◆ **TRY IT**
Repeat precisely the span of lines below that opens with the line containing "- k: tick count" and closes with the line containing "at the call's", both included.

Stored items
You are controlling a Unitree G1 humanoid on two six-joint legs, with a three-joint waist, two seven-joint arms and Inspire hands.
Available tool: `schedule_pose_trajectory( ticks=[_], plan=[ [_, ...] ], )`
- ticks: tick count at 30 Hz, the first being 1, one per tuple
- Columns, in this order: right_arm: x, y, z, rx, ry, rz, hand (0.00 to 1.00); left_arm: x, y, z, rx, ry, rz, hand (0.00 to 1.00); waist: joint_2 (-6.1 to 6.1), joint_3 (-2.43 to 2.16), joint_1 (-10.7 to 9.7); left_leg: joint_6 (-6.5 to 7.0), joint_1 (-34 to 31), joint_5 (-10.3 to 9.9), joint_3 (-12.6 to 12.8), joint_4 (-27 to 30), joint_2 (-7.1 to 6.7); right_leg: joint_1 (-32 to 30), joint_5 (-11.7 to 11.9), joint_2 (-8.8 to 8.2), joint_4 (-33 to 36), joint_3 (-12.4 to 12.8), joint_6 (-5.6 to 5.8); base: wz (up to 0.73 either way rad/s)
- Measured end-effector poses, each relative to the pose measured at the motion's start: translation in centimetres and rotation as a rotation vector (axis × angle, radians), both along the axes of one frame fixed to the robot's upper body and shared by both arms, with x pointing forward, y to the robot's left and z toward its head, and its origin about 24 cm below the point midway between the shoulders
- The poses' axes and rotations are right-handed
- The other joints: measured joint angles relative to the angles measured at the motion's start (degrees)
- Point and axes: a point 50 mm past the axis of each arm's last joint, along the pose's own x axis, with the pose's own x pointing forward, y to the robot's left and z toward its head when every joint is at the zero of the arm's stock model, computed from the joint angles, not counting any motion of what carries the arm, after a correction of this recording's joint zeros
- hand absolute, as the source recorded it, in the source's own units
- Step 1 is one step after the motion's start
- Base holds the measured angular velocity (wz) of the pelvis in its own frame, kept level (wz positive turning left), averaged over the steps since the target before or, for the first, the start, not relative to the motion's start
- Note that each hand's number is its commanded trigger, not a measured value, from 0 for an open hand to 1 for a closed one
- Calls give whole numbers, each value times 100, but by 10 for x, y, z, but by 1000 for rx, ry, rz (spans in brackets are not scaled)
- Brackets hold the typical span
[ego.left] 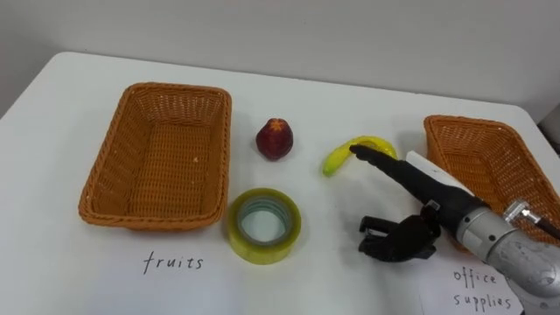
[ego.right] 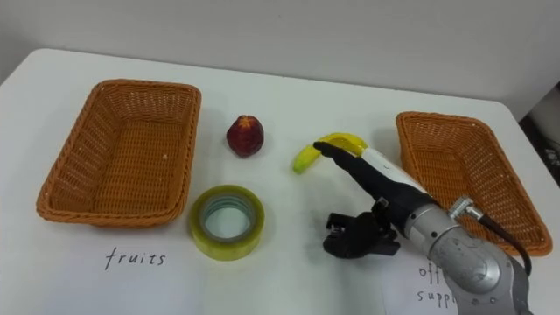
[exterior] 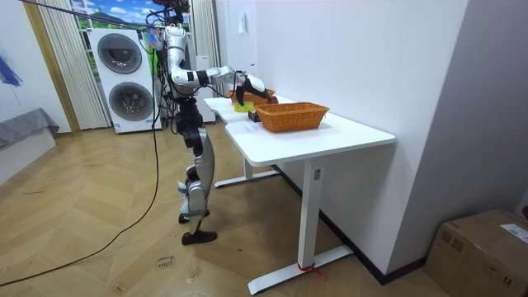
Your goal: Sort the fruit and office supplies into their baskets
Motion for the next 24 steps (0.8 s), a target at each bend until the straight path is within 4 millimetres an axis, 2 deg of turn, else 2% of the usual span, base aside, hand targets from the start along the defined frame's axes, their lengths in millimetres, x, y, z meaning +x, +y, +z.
schedule_pose_trajectory(
  ticks=[24],
  plan=[
    [-2,-15,-15,-73,122,-49,0,-3,5,1,38,21,18,0,-22,-5,-19,0,-3,0,-19,23,1,0,24,0,6,4,-2,0]
  ],
)
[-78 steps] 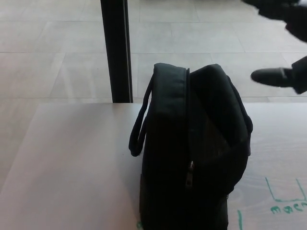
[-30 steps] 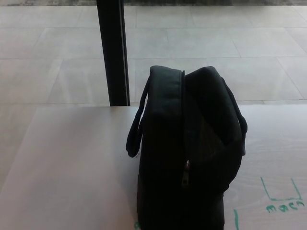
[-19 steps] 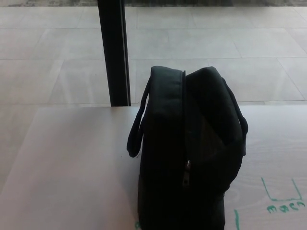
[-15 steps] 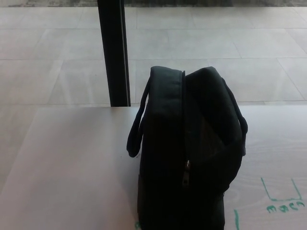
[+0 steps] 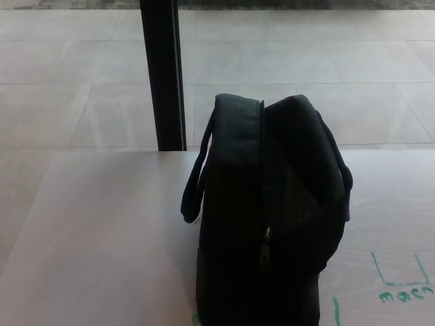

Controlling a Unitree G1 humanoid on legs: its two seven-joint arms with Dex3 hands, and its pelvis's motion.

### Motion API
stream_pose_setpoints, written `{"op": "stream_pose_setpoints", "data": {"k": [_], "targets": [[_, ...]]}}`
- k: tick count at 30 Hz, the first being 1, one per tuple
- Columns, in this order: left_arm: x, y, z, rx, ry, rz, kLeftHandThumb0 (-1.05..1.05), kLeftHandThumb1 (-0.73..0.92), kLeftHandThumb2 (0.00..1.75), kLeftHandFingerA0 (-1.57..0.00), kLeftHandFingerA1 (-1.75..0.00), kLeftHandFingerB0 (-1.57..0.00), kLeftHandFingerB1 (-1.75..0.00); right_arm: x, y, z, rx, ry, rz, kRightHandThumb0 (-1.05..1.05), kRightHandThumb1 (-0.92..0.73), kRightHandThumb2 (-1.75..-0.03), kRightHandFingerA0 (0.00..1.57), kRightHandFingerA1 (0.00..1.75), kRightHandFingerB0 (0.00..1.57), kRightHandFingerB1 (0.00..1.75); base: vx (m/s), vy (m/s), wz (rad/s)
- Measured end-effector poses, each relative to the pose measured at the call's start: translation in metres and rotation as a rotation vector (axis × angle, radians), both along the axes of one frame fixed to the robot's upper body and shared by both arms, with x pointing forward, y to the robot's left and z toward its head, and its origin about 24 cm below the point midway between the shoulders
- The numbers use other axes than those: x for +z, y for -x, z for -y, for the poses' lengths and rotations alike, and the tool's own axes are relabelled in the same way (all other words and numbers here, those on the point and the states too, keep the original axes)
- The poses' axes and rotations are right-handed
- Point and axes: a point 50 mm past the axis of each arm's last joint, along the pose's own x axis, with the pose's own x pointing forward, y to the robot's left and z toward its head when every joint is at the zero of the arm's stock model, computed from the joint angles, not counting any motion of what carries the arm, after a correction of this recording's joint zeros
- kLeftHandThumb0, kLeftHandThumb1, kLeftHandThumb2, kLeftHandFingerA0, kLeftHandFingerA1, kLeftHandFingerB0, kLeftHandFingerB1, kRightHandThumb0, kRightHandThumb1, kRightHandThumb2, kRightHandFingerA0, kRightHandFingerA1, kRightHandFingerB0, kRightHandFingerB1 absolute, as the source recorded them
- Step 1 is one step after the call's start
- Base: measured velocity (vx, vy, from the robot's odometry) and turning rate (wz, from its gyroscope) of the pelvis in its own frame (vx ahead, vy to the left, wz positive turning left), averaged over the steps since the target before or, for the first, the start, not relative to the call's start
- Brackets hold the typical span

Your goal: The robot uses its right hand to pick up the cube kept on the middle of the desk and put it inside the bag next to it

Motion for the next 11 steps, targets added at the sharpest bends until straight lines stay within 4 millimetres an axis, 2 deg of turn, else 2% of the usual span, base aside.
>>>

◆ **SOLUTION BELOW**
- k: tick count at 30 Hz, the first being 1, one per tuple
- Columns, in this order: left_arm: x, y, z, rx, ry, rz, kLeftHandThumb0 (-1.05..1.05), kLeftHandThumb1 (-0.73..0.92), kLeftHandThumb2 (0.00..1.75), kLeftHandFingerA0 (-1.57..0.00), kLeftHandFingerA1 (-1.75..0.00), kLeftHandFingerB0 (-1.57..0.00), kLeftHandFingerB1 (-1.75..0.00); right_arm: x, y, z, rx, ry, rz, kRightHandThumb0 (-1.05..1.05), kRightHandThumb1 (-0.92..0.73), kRightHandThumb2 (-1.75..-0.03), kRightHandFingerA0 (0.00..1.57), kRightHandFingerA1 (0.00..1.75), kRightHandFingerB0 (0.00..1.57), kRightHandFingerB1 (0.00..1.75); base: vx (m/s), vy (m/s), wz (rad/s)
- Measured end-effector poses, each relative to the pose measured at the call's start: translation in metres and rotation as a rotation vector (axis × angle, radians), both along the axes of one frame fixed to the robot's upper body and shared by both arms, with x pointing forward, y to the robot's left and z toward its head, and its origin about 24 cm below the point midway between the shoulders

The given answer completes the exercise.